Early life and education

Wilson was born in Ottawa on October 24, 1908, the son of John Armistead Wilson CBE, and his wife, Henrietta Tuzo. Wilson's father was of Scottish descent and his mother was a third-generation Canadian of French descent.

He became one of the first people in Canada to receive a degree in geophysics, graduating from Trinity College at the University of Toronto in 1930. He obtained a second (BA) degree from St. John's College, Cambridge in 1932 and then a doctorate (ScD). He then pursued further graduate studies as Princeton University, where he received a Ph.D. in geology in 1936 after completing a doctoral dissertation titled "The Geology of the Mill creek - Stillwater Area, Montana."

Career
In 1936, Wilson joined the Geological Survey of Canada as a government geologist. This was interrupted by the Second World War during which he served with the Royal Canadian Engineers, serving in Europe and reaching the rank of Colonel. He was involved in Operation Musk Ox.

In 1946 he was appointed the first Professor of Geophysics at the University of Toronto.

He made significant contributions to the theory of Plate tectonics, adding a concept of hot spots. Plate tectonics is the scientific theory that the rigid outer layers of the Earth (crust and part of the upper mantle), the lithosphere, is broken up into around 13 pieces or "plates" that move independently over the weaker asthenosphere. Wilson maintained that the Hawaiian Islands were created as a tectonic plate (extending across much of the Pacific Ocean) shifted to the northwest over a fixed hotspot, spawning a long series of volcanoes. He also conceived of the transform fault, a major plate boundary where two plates move past each other horizontally (e.g., the San Andreas Fault).

The Wilson cycle of seabed expansion and contraction (associated with the Supercontinent cycle) bears his name, in recognition of his iconic observation that the present-day Atlantic Ocean appears along a former suture zone and his development in a classic 1968 paper of what was later named the "Wilson cycle" in 1975 by Kevin C. A. Burke, a colleague and friend of Wilson.

His name was given to two young Canadian submarine volcanoes called the Tuzo Wilson Seamounts.

Wilson was president (1957–1960) of the International Union of Geodesy and Geophysics (IUGG). 

In 1967 he became principal of Erindale College, now known as University of Toronto Mississauga. In 1974 he left to become the Director General of the Ontario Science Centre. In 1983 he became Chancellor of York University, Toronto.

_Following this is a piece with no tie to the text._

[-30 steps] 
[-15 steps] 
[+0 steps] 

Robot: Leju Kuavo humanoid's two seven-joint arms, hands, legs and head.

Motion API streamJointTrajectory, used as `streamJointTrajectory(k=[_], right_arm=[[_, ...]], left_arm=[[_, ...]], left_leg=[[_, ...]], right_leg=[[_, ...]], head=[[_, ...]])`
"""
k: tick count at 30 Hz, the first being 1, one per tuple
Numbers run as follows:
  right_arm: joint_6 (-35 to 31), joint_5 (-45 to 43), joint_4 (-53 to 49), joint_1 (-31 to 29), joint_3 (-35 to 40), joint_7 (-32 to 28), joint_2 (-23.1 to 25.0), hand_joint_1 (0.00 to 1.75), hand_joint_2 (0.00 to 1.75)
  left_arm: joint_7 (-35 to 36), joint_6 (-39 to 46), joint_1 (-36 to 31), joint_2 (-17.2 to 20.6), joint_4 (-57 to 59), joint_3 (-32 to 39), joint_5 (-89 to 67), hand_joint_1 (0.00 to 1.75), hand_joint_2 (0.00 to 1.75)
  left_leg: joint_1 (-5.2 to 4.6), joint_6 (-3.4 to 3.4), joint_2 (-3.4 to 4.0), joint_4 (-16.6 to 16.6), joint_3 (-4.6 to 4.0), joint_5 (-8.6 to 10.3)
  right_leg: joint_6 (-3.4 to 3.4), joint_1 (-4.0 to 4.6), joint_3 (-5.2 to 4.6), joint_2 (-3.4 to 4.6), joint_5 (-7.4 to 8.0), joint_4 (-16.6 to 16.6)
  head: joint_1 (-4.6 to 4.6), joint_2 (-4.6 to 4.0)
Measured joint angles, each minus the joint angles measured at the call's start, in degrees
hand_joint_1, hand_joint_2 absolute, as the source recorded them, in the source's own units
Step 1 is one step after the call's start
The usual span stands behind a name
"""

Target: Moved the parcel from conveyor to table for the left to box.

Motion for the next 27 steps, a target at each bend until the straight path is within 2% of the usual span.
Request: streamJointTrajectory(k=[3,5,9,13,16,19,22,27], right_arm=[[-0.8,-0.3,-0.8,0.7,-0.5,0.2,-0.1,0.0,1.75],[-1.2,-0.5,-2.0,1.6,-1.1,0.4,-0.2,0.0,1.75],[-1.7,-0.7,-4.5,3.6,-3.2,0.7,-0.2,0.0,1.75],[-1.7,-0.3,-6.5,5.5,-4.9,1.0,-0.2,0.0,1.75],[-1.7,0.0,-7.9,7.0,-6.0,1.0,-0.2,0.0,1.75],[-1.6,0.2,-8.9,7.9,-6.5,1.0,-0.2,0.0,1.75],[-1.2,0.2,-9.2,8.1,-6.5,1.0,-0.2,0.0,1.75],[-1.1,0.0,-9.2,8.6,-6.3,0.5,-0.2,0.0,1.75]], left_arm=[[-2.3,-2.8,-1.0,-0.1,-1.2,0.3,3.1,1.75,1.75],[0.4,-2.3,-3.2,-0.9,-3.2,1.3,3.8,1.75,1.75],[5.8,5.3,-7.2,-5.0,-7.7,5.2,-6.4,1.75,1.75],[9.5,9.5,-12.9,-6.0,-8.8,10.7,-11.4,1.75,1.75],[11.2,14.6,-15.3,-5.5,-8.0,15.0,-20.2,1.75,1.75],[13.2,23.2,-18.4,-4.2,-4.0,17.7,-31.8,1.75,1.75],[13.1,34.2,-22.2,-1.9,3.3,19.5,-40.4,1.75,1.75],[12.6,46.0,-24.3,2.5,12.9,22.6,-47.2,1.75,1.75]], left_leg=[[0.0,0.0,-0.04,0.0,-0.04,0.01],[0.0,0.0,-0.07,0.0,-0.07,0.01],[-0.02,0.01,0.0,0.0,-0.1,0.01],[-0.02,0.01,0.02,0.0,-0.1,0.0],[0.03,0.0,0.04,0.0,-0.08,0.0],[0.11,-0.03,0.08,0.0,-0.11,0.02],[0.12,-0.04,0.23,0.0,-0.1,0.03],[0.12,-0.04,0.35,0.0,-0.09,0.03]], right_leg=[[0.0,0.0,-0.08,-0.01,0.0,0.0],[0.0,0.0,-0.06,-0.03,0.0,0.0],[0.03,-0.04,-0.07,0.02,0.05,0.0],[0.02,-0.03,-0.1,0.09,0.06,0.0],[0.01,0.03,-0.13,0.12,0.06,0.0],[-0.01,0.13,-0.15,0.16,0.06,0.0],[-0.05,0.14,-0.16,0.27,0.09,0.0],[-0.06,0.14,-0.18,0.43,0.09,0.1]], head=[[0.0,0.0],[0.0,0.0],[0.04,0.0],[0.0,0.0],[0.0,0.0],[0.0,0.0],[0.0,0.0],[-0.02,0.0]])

He was the host of the television series The Planet of Man.

Honours and awards
In 1969, he was made an Officer of the Order of Canada and was promoted to the rank of Companion of that order in 1974. He was elected to the American Academy of Arts and Sciences in 1971 and the American Philosophical Society in 1971. Wilson was awarded the John J. Carty Award from the National Academy of Sciences, of which he was already a member,  in 1975. In 1978, he was awarded the Wollaston Medal of the Geological Society of London and a Gold Medal by the Royal Canadian Geographical Society. He also served as honorary vice president of the RCGS. He was a Fellow of the Royal Society, the Royal Society of Canada, and of the Royal Society of Edinburgh. 

He was elected president-elect (1978–1980) and president (1980–1982) of the American Geophysical Union.
He also served as the director general of the Ontario Science Centre from 1974 to 1985. 

Wilson and his plate tectonic theory are commemorated on the grounds of the Centre by a giant "immovable" spike that records the amount of plate movement since Wilson's birth.

The J. Tuzo Wilson Medal of the Canadian Geophysical Union recognizes achievements in geophysics. He is also commemorated by a named memorial professorship and an eponymous annual public lecture delivered at the University of Toronto.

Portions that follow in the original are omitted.